(Stored data)
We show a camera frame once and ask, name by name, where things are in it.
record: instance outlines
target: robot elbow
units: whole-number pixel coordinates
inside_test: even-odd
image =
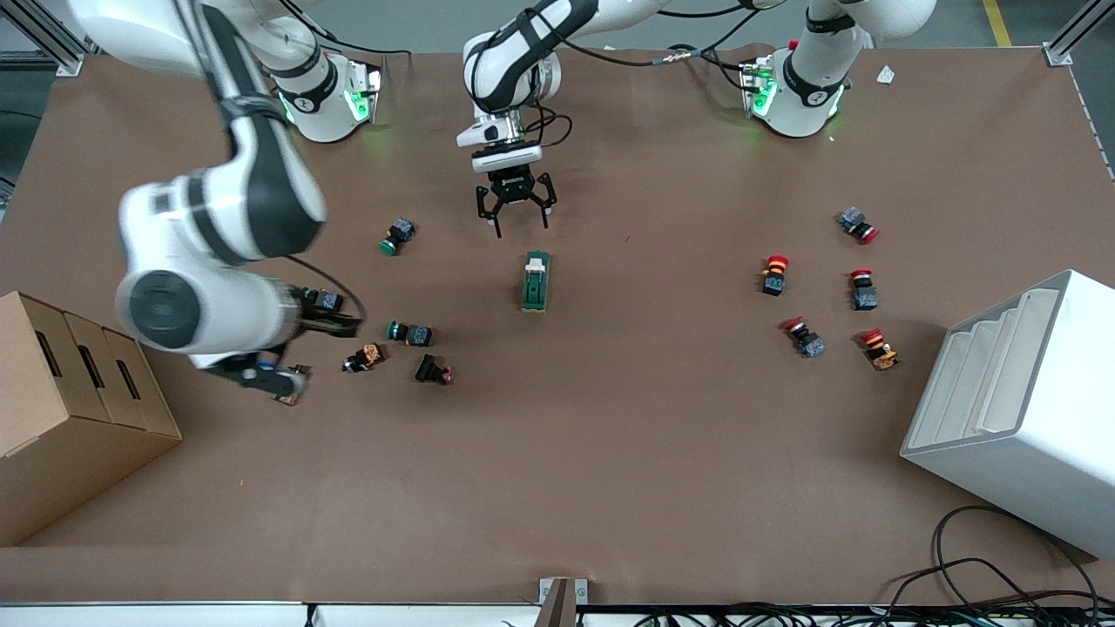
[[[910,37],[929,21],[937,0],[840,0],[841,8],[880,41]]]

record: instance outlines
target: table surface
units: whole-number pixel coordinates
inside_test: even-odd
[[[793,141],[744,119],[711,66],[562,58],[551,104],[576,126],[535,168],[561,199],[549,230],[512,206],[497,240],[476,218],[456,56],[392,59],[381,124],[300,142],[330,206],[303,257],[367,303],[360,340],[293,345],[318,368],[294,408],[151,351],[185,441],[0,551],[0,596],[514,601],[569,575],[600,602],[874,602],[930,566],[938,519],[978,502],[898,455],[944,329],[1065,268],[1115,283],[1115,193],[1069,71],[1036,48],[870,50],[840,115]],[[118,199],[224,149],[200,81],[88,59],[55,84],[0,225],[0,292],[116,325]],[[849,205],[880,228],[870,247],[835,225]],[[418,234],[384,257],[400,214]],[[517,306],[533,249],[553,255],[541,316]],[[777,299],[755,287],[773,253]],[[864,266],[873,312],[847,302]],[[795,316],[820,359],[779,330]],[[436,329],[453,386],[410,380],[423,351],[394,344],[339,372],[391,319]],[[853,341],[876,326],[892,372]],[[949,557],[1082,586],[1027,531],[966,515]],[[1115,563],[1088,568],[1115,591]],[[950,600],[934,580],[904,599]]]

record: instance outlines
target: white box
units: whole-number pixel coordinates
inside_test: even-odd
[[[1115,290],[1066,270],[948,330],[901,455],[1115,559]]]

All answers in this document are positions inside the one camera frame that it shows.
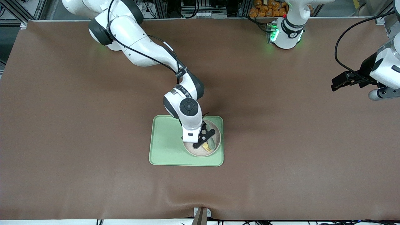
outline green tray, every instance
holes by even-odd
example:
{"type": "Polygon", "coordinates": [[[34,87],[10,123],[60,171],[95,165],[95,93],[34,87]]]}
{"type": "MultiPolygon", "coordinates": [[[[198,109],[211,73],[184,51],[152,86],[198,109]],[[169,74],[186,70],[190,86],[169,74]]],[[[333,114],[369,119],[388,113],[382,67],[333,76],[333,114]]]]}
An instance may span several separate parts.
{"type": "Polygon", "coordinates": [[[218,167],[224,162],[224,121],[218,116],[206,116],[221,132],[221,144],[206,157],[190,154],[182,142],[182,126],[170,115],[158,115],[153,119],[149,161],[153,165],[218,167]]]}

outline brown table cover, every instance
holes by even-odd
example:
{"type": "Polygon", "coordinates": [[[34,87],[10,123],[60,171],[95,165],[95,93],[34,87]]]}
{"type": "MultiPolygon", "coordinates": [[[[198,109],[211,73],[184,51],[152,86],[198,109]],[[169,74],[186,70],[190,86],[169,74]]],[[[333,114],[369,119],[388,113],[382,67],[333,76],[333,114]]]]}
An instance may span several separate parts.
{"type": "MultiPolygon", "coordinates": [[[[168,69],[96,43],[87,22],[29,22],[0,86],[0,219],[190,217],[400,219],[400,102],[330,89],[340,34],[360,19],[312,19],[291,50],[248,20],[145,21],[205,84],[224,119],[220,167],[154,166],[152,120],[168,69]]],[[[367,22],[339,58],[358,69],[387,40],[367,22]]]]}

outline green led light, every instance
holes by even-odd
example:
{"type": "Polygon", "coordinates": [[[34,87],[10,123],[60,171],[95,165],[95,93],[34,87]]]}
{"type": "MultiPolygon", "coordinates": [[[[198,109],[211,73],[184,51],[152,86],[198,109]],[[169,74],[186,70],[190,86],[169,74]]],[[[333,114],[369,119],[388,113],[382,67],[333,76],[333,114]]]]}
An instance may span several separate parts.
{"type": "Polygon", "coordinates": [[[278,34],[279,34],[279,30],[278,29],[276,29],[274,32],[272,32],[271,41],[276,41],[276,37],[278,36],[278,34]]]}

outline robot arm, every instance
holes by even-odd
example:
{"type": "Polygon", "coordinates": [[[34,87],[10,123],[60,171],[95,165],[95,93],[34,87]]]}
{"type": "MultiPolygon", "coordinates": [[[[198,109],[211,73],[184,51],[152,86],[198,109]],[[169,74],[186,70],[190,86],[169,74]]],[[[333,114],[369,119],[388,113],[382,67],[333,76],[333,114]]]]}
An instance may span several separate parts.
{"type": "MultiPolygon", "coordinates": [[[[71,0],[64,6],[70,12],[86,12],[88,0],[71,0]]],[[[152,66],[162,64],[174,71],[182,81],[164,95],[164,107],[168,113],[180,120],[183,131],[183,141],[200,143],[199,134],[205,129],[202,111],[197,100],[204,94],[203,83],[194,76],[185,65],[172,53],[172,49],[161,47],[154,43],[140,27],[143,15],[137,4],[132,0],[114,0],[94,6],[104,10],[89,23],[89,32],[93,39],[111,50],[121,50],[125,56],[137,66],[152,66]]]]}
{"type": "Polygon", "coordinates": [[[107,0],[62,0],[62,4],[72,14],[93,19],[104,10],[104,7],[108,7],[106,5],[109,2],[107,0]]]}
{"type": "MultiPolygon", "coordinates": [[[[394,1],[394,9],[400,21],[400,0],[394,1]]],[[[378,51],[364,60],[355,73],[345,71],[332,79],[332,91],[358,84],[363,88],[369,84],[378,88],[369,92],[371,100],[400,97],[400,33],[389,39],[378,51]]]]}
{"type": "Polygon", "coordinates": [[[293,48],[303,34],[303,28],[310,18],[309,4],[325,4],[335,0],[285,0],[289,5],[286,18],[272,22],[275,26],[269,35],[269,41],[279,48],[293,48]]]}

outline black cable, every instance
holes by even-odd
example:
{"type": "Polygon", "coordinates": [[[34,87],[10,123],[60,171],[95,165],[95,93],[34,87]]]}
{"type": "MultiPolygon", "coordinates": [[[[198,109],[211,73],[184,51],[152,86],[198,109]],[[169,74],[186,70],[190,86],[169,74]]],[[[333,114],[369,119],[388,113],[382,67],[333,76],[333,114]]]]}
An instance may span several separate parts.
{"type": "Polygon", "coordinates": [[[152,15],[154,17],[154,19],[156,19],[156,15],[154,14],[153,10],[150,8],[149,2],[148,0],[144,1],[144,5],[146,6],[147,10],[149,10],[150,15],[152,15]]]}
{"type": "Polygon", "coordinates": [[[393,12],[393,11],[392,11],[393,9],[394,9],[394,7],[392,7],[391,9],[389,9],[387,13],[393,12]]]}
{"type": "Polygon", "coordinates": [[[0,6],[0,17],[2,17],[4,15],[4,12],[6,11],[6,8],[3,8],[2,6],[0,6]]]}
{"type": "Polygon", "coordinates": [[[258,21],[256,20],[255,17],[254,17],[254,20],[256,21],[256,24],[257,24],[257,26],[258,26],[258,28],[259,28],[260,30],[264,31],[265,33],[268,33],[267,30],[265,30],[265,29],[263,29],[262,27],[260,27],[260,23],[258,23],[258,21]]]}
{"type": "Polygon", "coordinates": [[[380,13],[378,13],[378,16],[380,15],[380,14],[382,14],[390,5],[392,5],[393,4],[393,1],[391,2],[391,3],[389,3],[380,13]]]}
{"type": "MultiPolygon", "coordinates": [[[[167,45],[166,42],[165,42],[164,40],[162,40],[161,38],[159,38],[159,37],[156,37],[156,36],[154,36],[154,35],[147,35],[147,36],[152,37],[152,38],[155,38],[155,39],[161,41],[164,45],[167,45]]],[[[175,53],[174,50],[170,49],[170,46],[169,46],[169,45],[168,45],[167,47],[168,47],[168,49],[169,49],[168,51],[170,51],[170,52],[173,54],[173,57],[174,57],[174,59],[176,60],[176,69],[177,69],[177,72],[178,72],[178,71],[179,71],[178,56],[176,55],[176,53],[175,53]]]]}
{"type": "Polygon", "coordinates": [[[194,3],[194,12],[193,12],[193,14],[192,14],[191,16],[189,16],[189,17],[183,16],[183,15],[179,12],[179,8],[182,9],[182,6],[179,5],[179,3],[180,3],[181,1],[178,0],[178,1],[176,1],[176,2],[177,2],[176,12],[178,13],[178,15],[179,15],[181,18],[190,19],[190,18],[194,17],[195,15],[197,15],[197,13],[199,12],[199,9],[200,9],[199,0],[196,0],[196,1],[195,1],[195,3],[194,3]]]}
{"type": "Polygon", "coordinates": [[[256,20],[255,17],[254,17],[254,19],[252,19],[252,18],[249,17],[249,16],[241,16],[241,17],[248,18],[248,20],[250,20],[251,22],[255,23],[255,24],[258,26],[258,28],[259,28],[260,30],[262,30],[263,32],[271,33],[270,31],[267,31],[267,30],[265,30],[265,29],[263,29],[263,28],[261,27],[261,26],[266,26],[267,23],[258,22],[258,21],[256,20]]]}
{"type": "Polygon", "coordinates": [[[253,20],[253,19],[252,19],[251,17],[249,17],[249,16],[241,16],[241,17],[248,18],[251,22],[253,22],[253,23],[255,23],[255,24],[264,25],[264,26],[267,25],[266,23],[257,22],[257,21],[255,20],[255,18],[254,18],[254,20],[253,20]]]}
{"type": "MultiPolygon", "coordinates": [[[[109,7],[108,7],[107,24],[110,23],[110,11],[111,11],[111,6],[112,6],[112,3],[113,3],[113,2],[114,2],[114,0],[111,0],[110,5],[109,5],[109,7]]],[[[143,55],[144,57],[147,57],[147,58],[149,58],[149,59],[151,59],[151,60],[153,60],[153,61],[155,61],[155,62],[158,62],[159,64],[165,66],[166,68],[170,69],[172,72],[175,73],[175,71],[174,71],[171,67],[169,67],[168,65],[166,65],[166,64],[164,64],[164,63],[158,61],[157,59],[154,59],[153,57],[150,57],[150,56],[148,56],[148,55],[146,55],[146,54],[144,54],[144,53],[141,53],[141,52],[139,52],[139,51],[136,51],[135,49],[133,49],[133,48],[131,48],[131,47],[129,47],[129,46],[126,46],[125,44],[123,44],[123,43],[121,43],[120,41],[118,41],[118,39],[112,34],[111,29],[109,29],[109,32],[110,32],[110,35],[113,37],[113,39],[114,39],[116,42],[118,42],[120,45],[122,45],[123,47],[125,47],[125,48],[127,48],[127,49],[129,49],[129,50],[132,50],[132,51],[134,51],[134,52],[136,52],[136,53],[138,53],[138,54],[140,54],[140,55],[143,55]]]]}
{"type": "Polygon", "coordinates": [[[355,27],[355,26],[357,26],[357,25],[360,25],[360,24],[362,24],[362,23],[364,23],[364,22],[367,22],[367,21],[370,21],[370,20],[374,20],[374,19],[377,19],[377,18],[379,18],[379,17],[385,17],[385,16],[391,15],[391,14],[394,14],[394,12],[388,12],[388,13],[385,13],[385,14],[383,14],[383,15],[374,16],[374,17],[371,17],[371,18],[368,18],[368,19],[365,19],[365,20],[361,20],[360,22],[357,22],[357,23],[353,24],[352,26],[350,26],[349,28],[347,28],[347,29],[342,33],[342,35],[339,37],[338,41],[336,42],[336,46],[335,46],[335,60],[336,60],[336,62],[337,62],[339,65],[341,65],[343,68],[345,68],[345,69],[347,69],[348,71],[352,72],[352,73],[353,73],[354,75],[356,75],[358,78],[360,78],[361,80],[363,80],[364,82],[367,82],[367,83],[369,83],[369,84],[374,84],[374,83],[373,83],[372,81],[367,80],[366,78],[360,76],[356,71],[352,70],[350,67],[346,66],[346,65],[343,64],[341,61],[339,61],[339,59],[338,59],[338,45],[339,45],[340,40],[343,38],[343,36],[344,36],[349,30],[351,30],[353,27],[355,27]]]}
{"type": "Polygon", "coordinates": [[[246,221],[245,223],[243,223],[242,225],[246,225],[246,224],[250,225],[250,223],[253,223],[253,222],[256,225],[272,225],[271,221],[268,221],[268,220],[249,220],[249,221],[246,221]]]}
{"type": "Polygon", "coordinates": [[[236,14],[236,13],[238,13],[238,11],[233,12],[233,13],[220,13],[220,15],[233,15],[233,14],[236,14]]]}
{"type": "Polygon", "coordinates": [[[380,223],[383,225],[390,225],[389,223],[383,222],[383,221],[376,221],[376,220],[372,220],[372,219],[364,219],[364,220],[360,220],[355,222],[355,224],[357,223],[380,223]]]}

> [PROBLEM REQUIREMENTS]
Go through the entries line by line and count those with "camera". Give only the count.

> [WRITTEN SOLUTION]
2